**What you should do**
Count every line in the entries that contains "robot". Report that count alone.

Data entries
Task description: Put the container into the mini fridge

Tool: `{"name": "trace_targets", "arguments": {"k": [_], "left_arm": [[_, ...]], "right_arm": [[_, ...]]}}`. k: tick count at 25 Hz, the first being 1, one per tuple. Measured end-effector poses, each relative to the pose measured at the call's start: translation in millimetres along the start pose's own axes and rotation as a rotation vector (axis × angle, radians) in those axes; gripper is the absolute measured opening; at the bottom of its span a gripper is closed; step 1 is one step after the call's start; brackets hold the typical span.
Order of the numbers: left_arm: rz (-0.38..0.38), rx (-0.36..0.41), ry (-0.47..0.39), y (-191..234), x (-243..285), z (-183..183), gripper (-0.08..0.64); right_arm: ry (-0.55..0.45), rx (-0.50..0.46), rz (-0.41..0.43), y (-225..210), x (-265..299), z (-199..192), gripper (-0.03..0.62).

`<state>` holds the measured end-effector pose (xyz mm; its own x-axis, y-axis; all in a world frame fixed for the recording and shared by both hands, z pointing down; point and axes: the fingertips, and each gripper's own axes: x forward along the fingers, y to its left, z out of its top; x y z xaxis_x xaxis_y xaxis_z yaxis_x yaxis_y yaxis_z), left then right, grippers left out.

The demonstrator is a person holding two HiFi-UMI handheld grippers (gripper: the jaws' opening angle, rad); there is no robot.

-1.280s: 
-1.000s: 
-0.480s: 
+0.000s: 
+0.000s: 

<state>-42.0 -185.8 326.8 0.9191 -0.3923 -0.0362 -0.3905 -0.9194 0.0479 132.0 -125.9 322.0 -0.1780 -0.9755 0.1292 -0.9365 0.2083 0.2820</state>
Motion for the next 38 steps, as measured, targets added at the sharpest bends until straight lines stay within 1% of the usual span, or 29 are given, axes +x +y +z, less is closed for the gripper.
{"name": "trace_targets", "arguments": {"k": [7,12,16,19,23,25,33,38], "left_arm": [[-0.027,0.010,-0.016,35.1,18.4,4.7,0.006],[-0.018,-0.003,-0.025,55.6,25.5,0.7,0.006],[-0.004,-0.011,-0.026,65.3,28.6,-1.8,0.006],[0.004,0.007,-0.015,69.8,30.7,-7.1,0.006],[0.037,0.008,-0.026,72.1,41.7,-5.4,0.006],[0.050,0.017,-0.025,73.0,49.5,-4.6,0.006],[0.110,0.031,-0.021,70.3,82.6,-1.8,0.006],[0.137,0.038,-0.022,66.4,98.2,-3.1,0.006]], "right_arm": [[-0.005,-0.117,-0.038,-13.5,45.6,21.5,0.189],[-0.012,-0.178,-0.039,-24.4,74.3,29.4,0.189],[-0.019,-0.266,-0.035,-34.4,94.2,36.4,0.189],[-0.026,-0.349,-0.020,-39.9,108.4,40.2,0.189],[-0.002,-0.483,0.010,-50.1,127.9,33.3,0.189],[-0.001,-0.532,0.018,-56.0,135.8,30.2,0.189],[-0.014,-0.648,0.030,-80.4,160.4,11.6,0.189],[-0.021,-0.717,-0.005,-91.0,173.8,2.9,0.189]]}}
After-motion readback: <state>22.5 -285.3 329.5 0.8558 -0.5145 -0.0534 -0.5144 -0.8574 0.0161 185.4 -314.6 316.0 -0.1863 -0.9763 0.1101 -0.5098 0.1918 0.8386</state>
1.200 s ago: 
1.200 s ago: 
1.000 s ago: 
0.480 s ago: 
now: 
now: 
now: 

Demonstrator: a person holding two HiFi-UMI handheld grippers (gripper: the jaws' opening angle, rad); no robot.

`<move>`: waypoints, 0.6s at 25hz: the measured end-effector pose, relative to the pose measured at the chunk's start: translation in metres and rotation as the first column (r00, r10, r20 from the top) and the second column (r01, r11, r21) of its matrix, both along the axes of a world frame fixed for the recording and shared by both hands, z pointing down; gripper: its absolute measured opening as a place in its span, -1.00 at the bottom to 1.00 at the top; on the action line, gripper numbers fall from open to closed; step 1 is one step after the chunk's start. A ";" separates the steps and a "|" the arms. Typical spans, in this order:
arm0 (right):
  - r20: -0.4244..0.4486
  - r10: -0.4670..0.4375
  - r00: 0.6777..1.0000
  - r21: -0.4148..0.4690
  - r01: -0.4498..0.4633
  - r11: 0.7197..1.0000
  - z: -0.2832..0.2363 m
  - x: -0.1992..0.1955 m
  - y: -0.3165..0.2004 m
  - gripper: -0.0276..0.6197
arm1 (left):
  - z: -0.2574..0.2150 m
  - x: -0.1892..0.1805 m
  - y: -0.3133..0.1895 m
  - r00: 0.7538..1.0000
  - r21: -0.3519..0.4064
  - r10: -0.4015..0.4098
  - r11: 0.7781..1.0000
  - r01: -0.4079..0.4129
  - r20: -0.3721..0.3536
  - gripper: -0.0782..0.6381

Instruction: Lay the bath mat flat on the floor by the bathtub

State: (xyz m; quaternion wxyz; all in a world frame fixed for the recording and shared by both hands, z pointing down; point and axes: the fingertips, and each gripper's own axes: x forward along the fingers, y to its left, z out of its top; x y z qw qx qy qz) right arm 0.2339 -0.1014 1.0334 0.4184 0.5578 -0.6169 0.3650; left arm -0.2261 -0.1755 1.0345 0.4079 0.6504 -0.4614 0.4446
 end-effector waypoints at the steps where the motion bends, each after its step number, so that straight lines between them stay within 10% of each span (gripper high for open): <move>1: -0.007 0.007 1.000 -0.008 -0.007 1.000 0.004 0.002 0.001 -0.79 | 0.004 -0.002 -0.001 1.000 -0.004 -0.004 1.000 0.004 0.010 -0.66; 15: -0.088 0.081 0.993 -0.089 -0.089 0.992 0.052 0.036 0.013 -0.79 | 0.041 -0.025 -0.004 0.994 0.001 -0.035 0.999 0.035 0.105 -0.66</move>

**Exercise output**
2